# Stag profits



## WaySolid (30 August 2004)

Anyone else been noticing the recent impressive floats on the ASX?

The following is taken from the investsmart newsletter.

Recent Float 
Company Name: Jumbuck Entertainment Limited (JMB)  
Industry Sector: Retail 
Float Date: 27th Aug 2004 
Issue Price: $0.20 
First Day Open: $0.27 
First Day High: $0.32 
First Day Low: $0.27 
First Day Close: $0.32 
Volume: 125,868 
Notes: Jumbuck Entertainment Limited ("Jumbuck") specialises in the development and marketing of wireless entertainment and communication applications aimed at the youth and consumer markets

Recent Float 
Company Name: SomnoMed Limited (SOM)  
Industry Sector: Healthcare and Biotechnology 
Float Date: 27th Aug 2004 
Issue Price: $0.30 
First Day Open: $0.40 
First Day High: $0.49 
First Day Low: $0.40 
First Day Close: $0.46 
Volume: 4,436,481 
Notes: SomnoMed Limited owns all the intellectual property and patents associated with the SomnoMed MAS (mandibular advancement splint), an oral appliance effective in the treatment of obstructive sleep apnoea ("OSA") and snoring. The SomnoMed MAS has a number of unique and patented features. It allows unrestricted opening of the mouth, which provides superior comfort when compared to other MAS devices.

Recent Float 
Company Name: Bluestone Tin Limited (BTX)  
Industry Sector: Other Metals 
Float Date: 26th Aug 2004 
Issue Price: $0.25 
First Day Open: $0.43 
First Day High: $0.52 
First Day Low: $0.42 
First Day Close: $0.52 
Volume: 5,989,352 
Notes: Bluestone Nominees Pty Limited, a subsidiary of Bluestone Tin Ltd, acquired the Collingwood Tin Project in Far North Queensland some 4 years ago and has continued to progress the project to a point where the project is development ready. In addition, Bluestone Mines Tasmania Pty Ltd, also a subsidary of the Company, owns the Renison Bell Tin Mine ("Renison") in Tasmania, having acquired it in more recent times. Both of these Tin projects are planned to commence production in the next 12 months.


WaySolid


----------



## profithunter (2 September 2004)

How do you get into these floats...can you bid for the stock by sending money directing to the company, or do you have to be a client of the underwriter to get in on the action?


----------



## kooka1956 (3 September 2004)

You normaly need to be a client of the underwriter . Ocassionaly if you apply for new shares in a float with the underwriter you will be allocated some shares but invariably those issues are the ones not commanding much interest , and minimal stag profits results . Sometimes you can be lucky,particularly when there are attaching options in a new issue. Regards, KOOKA


----------



## profithunter (6 September 2004)

Thanks kooka
I guess thats one of the advantages of using a full service broker.


----------



## Garpal Gumnut (10 June 2012)

WaySolid said:


> Anyone else been noticing the recent impressive floats on the ASX?
> 
> The following is taken from the investsmart newsletter.
> 
> ...






kooka1956 said:


> You normaly need to be a client of the underwriter . Ocassionaly if you apply for new shares in a float with the underwriter you will be allocated some shares but invariably those issues are the ones not commanding much interest , and minimal stag profits results . Sometimes you can be lucky,particularly when there are attaching options in a new issue. Regards, KOOKA






profithunter said:


> Thanks kooka
> I guess thats one of the advantages of using a full service broker.

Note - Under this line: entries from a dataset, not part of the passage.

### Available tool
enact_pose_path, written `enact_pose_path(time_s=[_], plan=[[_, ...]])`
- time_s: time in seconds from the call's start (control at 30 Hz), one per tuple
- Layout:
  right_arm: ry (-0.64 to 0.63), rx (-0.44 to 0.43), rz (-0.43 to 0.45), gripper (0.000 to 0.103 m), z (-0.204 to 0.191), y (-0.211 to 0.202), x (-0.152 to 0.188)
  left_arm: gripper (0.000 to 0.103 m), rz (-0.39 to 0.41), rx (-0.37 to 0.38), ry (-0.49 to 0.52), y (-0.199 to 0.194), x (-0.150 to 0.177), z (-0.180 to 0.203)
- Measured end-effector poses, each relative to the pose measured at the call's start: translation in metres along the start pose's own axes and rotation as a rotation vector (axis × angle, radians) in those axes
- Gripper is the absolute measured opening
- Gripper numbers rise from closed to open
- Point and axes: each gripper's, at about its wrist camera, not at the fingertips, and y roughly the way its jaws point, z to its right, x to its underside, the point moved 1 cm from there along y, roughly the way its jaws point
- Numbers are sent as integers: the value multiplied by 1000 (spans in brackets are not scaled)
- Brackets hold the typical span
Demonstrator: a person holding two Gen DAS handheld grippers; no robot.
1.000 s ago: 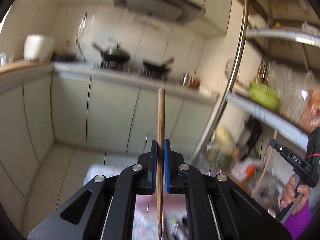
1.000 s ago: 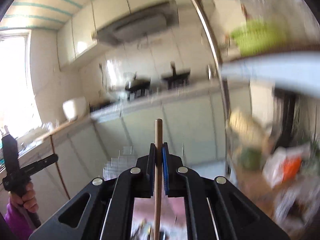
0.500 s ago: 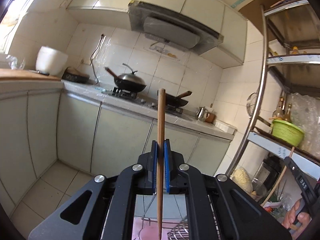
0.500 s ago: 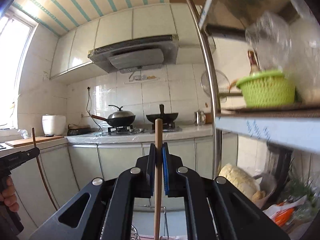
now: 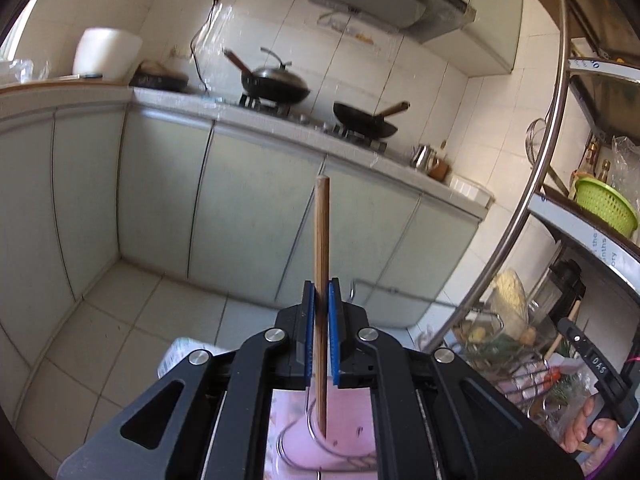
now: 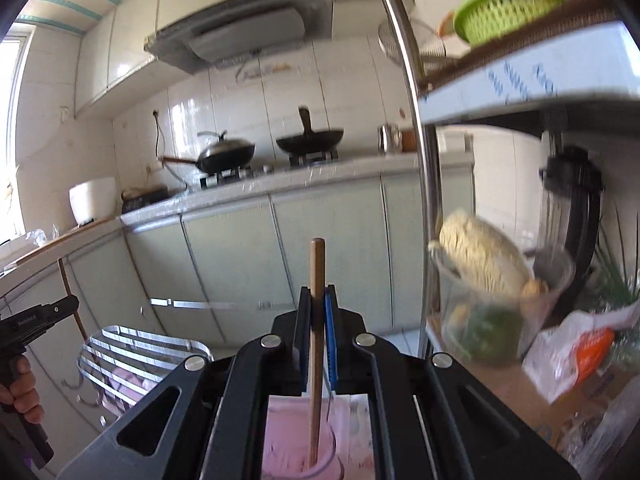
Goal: Organize utensils
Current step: 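Lift both chopsticks and lower them into the tall pink cup while both tools open, then move both tools back down toward the utensils on the cloth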
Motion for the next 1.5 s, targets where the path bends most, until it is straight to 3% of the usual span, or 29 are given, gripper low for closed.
enact_pose_path(time_s=[0.2,0.3,0.6,0.8,1.17,1.5], plan=[[0,-12,-80,10,0,-1,17,9,-49,-8,16,2,11,2],[9,-21,-93,33,1,-7,19,28,-67,-16,15,-1,13,1],[59,-28,-107,34,12,-50,31,31,-65,-24,-79,-33,13,-19],[103,-39,-175,34,18,-74,63,31,-114,-30,-60,-59,37,-21],[181,-57,-325,34,22,-88,127,31,-308,2,36,-68,113,0],[192,-91,-467,34,13,-75,164,31,-543,35,57,-30,175,16]])
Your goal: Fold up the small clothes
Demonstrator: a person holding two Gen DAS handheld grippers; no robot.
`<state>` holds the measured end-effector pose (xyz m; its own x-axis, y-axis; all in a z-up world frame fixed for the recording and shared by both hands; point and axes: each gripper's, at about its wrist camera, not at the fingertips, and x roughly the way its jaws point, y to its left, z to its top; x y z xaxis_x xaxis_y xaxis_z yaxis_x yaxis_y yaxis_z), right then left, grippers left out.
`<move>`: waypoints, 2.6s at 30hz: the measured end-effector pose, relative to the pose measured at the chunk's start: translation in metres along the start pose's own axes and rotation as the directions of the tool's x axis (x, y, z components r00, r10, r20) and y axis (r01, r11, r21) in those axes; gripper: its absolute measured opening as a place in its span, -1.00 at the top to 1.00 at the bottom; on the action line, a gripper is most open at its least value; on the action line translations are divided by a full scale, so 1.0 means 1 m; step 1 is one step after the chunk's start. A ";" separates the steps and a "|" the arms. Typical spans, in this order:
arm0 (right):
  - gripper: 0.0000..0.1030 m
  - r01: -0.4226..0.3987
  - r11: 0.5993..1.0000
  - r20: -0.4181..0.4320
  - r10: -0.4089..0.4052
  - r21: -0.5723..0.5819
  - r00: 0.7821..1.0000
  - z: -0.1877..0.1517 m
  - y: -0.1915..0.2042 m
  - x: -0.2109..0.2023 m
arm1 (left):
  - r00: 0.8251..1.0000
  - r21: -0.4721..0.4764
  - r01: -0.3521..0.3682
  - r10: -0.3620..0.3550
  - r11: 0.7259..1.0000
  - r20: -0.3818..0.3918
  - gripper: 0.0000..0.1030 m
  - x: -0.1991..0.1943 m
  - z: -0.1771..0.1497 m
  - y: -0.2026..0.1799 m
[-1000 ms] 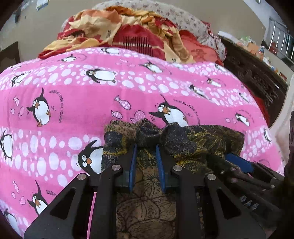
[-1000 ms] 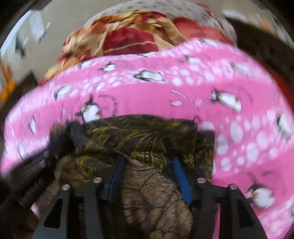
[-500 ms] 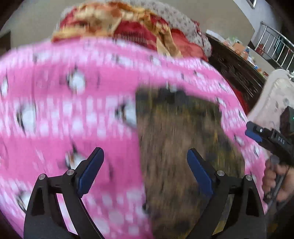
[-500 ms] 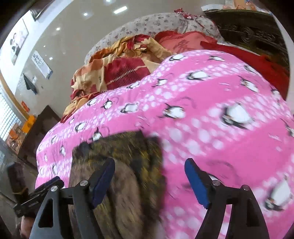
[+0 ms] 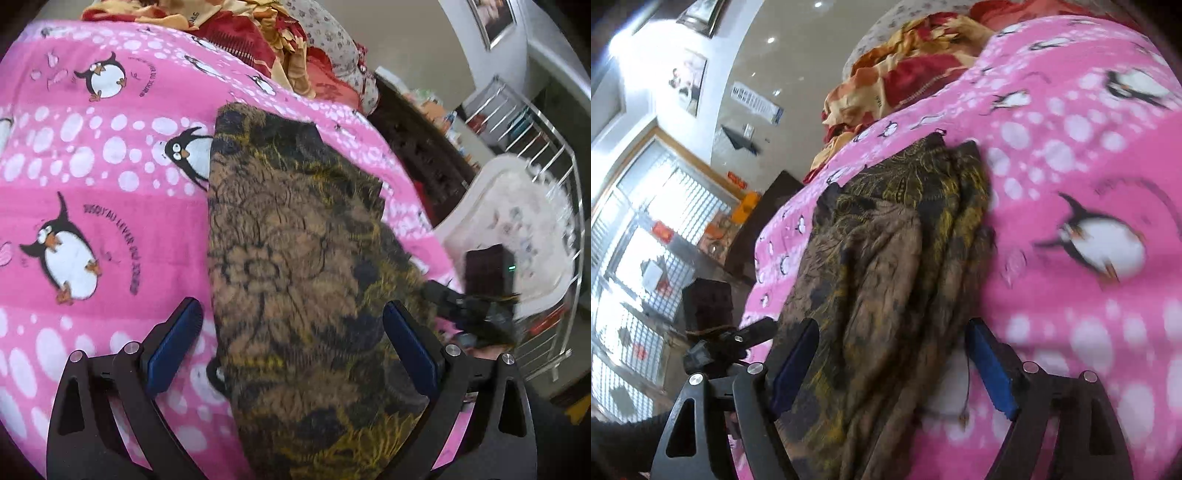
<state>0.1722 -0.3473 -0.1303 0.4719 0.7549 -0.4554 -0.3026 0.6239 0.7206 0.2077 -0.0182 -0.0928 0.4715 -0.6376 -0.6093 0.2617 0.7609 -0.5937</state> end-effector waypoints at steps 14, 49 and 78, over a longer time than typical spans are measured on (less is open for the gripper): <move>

Thanks for your insight guys, and I aplogise for the tardiness of my response.

Luckily I have never used a full service broker 

JMB now languishes at 0.04, less than 20% of it's listing price with no recent trades.

SOM is at 0.88, you bought at 0.40 so you could be on a winner there but the chart looks dreadful. A 100% gain.

BTX now masquerades as MLX and was last quoted at 0.15, which is a loss of 40%.

A full service broker?

Who do they serve?

gg


----------



## Gringotts Bank (10 June 2012)

GG are you feeling ok?

This thread is 8 years old.


----------



## Garpal Gumnut (10 June 2012)

Gringotts Bank said:


> GG are you feeling ok?
> 
> This thread is 8 years old.




lol 

Feeling good thanks.

I go over old posts on ASF constantly. This one just struck a chord.

Thanks to Joe and expert posters there is an incredible amount of data on past posts of this forum.

To my shame I do not post on stocks as much as I should, usually because nobody follows up on the posts, but I trawl past posts constantly.

gg


----------



## Gringotts Bank (10 June 2012)

Just checking 

As you were.


----------



## Garpal Gumnut (10 June 2012)

Gringotts Bank said:


> Just checking
> 
> As you were.




Thank you Sir,

May I go out for a smoke?

gg


----------